---- Material for the task

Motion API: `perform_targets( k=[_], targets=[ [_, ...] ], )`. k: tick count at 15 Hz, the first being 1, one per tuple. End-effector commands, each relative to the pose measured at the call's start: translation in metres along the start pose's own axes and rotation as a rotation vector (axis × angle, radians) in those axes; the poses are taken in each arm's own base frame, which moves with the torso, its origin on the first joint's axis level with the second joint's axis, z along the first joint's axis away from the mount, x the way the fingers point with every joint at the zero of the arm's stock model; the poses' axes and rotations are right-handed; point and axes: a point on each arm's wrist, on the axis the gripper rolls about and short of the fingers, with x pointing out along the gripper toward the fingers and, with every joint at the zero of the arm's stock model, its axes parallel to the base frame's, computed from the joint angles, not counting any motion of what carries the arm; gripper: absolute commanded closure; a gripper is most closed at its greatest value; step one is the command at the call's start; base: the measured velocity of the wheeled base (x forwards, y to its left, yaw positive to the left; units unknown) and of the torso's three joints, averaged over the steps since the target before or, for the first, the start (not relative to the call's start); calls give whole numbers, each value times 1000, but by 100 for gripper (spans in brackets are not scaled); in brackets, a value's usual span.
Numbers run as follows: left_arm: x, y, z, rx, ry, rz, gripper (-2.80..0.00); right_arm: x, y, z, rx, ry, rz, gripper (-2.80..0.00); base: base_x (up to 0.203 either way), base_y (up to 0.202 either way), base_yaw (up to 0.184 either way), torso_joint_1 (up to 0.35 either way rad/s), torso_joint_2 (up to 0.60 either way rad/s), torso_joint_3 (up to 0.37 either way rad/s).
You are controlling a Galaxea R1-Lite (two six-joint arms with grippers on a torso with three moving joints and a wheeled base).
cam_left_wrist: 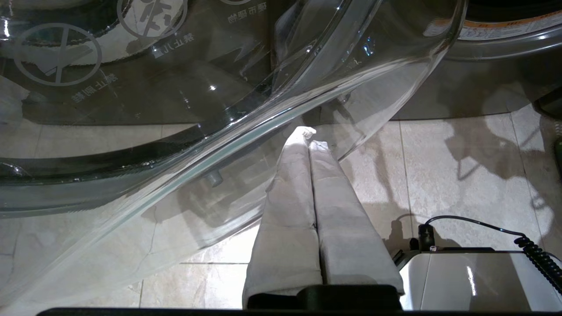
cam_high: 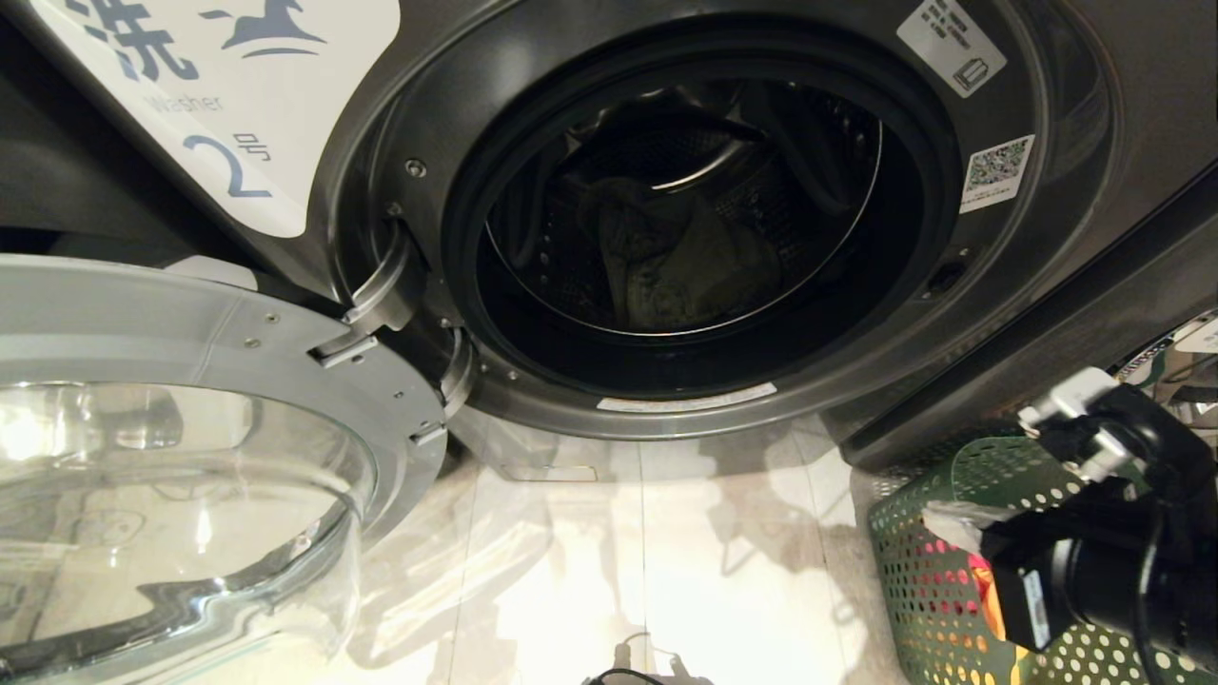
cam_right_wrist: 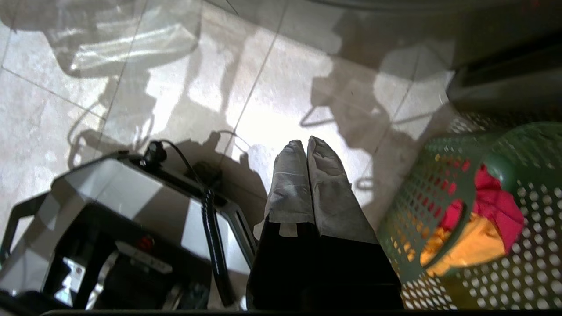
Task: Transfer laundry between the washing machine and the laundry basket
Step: Pick a cloth and place it into the basket
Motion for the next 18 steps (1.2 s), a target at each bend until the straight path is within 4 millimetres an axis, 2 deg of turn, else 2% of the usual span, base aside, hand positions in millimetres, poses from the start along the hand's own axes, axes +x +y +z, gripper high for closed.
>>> perform_targets(
  k=[1, 4, 10, 14, 18],
  targets=[
    [0, 0, 0, 0, 1, 0, 0, 51, 16, 4, -8, -11, 11, 0, 0, 0, 0, 0, 0, 0],
    [0, 0, 0, 0, 1, 0, 0, 97, 32, 17, 5, -60, -11, 0, 0, 0, 0, 0, 0, 0],
    [0, 0, 0, 0, 0, 0, 0, 196, 56, 63, 66, -215, -138, 0, 0, 0, 0, 0, 0, 0],
    [0, 0, 0, 0, 1, 0, 0, 251, 61, 83, 102, -292, -205, 0, 0, 0, 0, 0, 0, 0],
    [0, 0, 0, 0, 1, 0, 0, 291, 53, 109, 157, -426, -279, 0, 0, 0, 0, 0, 0, 0]
  ],
)
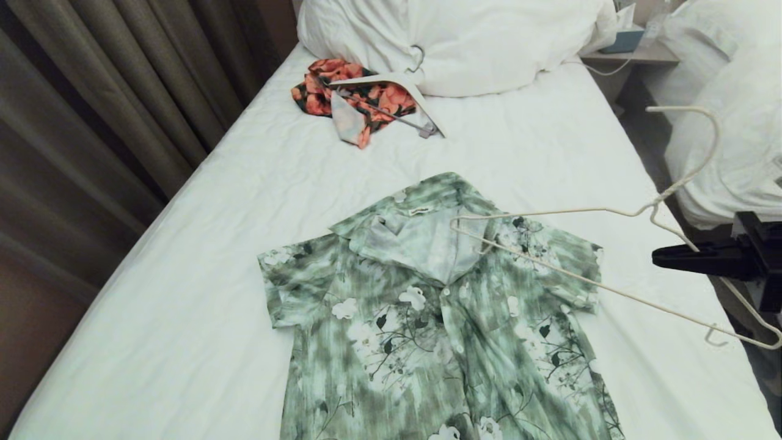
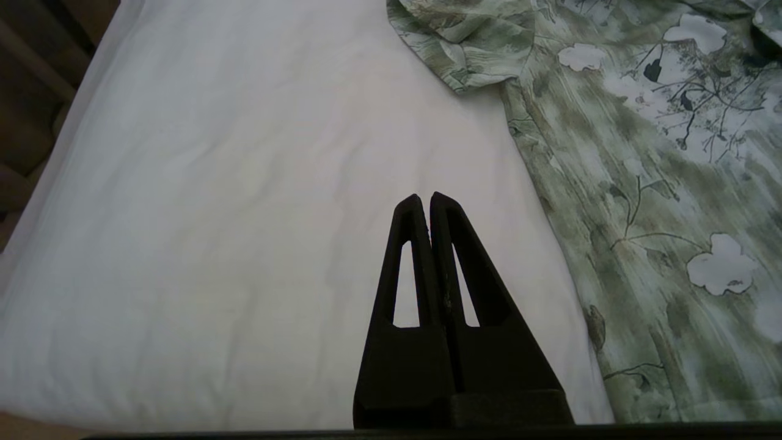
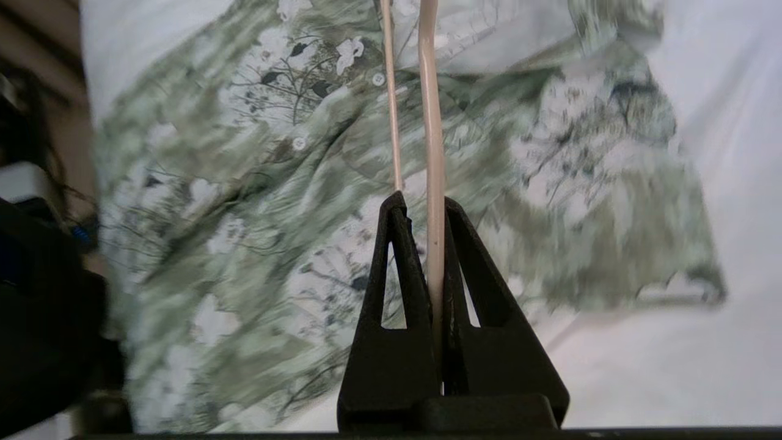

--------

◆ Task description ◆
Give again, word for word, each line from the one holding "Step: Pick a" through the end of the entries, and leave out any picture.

◆ Reply ◆
Step: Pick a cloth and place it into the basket
Motion for the next 18 steps (1.2 s), a target at each bend until the straight path is within 4 millimetres an axis, 2 deg of turn, else 2% of the usual span, base aside, hand positions in millimetres, poses from the start along the hand's own axes, axes +x +y +z, gripper high for closed.
>>> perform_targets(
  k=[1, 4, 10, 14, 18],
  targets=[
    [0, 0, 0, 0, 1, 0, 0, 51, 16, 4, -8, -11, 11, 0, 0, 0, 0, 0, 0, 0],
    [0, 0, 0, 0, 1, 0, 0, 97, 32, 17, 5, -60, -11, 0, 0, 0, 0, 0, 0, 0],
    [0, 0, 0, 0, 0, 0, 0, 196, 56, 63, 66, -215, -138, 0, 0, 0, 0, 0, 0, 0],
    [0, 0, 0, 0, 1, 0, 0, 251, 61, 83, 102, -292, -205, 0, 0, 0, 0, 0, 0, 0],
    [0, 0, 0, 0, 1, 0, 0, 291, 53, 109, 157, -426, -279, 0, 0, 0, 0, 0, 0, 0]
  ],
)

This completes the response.